# [Task to complete]
Pictures are to be dropped. Everything else in the listing gets copied exactly.

# [Dataset extract]
------------

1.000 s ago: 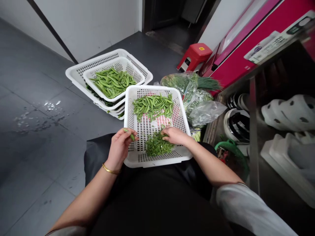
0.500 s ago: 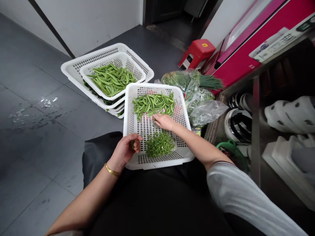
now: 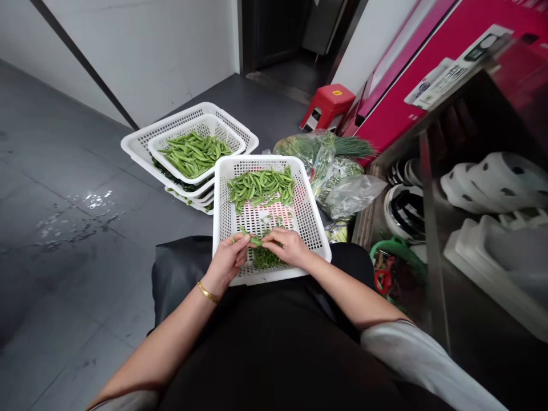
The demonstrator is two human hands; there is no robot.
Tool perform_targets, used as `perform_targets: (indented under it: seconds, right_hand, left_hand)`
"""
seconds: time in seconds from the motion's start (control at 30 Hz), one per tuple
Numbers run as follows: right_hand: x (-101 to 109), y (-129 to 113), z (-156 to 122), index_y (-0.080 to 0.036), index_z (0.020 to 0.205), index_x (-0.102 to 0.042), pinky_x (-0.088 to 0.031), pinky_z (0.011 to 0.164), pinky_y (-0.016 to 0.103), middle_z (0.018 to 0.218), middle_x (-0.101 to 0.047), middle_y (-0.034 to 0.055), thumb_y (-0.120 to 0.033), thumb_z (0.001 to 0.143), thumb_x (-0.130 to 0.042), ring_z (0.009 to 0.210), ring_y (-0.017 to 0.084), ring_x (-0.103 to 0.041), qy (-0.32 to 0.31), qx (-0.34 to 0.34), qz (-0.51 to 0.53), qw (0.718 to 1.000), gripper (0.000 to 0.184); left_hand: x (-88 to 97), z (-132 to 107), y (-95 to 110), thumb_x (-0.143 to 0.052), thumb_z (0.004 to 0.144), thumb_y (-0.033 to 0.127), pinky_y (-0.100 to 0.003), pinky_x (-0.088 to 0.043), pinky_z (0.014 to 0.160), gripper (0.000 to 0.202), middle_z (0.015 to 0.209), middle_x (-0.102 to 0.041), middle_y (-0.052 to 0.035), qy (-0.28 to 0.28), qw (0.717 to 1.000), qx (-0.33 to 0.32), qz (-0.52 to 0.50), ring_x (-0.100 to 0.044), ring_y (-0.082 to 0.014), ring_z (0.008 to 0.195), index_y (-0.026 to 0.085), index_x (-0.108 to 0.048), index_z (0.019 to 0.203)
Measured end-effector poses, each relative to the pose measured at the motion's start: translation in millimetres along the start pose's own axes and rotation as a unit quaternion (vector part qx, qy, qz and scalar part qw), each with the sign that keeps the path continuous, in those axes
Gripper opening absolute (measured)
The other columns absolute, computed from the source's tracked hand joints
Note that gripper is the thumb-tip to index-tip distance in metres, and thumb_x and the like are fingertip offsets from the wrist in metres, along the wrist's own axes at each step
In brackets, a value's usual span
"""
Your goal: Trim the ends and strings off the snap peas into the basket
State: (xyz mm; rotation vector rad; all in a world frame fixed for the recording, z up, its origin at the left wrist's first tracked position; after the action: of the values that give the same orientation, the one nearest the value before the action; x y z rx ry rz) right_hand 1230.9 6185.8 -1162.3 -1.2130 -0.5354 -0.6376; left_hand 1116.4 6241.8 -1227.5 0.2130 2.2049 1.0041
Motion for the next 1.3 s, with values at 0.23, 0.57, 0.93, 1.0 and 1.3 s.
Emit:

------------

# [Solved problem]
1.000 s ago: 
0.500 s ago: 
now: 
The demonstrator is two human hands; there is no robot.
Tool perform_targets, used as `perform_targets: (indented under it: seconds, right_hand, left_hand)`
"""
seconds: time in seconds from the motion's start (control at 30 Hz), one per tuple
Numbers run as follows: right_hand: x (-101 to 109), y (-129 to 113), z (-156 to 122), index_y (-0.080 to 0.036), index_z (0.020 to 0.205), index_x (-0.102 to 0.042), pinky_x (-0.088 to 0.031), pinky_z (0.011 to 0.164), pinky_y (-0.016 to 0.103), middle_z (0.018 to 0.218), middle_x (-0.101 to 0.047), middle_y (-0.034 to 0.055), thumb_y (-0.120 to 0.033), thumb_z (0.001 to 0.143), thumb_x (-0.130 to 0.042), ring_z (0.009 to 0.210), ring_y (-0.017 to 0.084), ring_x (-0.103 to 0.041), qy (-0.32 to 0.31), qx (-0.34 to 0.34), qz (-0.51 to 0.53), qw (0.718 to 1.000), gripper (0.000 to 0.184); left_hand: x (-88 to 97), z (-132 to 107), y (-95 to 110), thumb_x (-0.143 to 0.052), thumb_z (0.004 to 0.144), thumb_y (-0.033 to 0.127), pinky_y (-0.100 to 0.003), pinky_x (-0.088 to 0.043), pinky_z (0.014 to 0.160), gripper (0.000 to 0.202), middle_z (0.015 to 0.209), middle_x (-0.102 to 0.041), middle_y (-0.052 to 0.035), qy (-0.28 to 0.28), qw (0.717 to 1.000), qx (-0.33 to 0.32), qz (-0.52 to 0.50), ring_x (-0.100 to 0.044), ring_y (-0.082 to 0.014), ring_z (0.008 to 0.195), index_y (-0.026 to 0.085), index_x (-0.108 to 0.048), index_z (0.019 to 0.203)
Measured end-effector poses, each relative to the pose measured at the motion's start: translation in millimetres along the start pose's own axes and rotation as a unit quaternion (vector part qx, qy, qz and scalar part qw), each with the sign that keeps the path continuous, in those axes
Gripper opening absolute (measured)
The other columns absolute, computed from the source's tracked hand joints
Note that gripper is the thumb-tip to index-tip distance in metres, and thumb_x and the like are fingertip offsets from the wrist in metres, along the wrist's own axes at each step
In brackets, a value's usual span
"""
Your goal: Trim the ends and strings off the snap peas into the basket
State: (xyz mm; rotation vector rad; all in a world frame fixed for the recording, z up, its origin at the left wrist's first tracked position; after the action: of the values that give the same orientation, the one nearest the value before the action; x y z rx ry rz) right_hand 1230.9 6185.8 -1162.3 -1.2130 -0.5354 -0.6376; left_hand 1116.4 6241.8 -1227.5 0.2130 2.2049 1.0041
Motion for the next 1.3 s, with values at 0.23, 0.57, 0.93, 1.0 and 1.3 s.
Emit:

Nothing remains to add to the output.